#### [Instructions for the task]
Print nothing except the lines of the listing below from the line with "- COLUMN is" to the line with "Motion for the", each exactly as written, both ends included.

..........

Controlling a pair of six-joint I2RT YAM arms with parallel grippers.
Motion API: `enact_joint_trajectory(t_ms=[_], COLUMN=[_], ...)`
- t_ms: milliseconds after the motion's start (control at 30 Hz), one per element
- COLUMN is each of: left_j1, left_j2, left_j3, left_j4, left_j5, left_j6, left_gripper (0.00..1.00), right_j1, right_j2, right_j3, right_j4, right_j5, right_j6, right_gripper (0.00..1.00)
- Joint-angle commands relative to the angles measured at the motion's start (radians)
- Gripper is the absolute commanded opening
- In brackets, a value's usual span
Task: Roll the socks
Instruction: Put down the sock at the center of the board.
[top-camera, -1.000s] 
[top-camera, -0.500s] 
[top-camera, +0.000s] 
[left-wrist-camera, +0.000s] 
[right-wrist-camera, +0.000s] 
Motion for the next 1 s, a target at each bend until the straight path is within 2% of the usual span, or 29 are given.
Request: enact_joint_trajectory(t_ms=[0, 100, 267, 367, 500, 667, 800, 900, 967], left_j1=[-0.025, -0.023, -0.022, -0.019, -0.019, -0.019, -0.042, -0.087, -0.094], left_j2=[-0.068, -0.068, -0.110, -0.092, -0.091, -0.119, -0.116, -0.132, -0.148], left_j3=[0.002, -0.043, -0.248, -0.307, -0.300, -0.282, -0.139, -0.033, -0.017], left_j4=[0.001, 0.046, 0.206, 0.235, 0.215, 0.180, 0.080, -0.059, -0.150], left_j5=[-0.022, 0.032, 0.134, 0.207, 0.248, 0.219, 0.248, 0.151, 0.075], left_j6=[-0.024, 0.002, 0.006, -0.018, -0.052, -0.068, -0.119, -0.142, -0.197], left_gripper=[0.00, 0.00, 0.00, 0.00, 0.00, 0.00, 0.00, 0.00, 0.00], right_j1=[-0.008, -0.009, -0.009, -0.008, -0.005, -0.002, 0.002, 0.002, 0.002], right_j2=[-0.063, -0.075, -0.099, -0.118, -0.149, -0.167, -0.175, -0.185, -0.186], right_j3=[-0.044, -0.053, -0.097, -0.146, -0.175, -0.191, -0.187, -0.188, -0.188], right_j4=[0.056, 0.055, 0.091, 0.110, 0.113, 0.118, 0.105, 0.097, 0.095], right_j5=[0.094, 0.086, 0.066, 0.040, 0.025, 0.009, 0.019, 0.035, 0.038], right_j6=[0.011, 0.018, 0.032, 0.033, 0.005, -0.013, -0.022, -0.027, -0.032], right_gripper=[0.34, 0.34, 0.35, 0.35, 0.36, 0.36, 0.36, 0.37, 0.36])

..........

#### [Output]
- COLUMN is each of: left_j1, left_j2, left_j3, left_j4, left_j5, left_j6, left_gripper (0.00..1.00), right_j1, right_j2, right_j3, right_j4, right_j5, right_j6, right_gripper (0.00..1.00)
- Joint-angle commands relative to the angles measured at the motion's start (radians)
- Gripper is the absolute commanded opening
- In brackets, a value's usual span
Task: Roll the socks
Instruction: Put down the sock at the center of the board.
[top-camera, -1.000s] 
[top-camera, -0.500s] 
[top-camera, +0.000s] 
[left-wrist-camera, +0.000s] 
[right-wrist-camera, +0.000s] 
Motion for the next 1 s, a target at each bend until the straight path is within 2% of the usual span, or 29 are given.

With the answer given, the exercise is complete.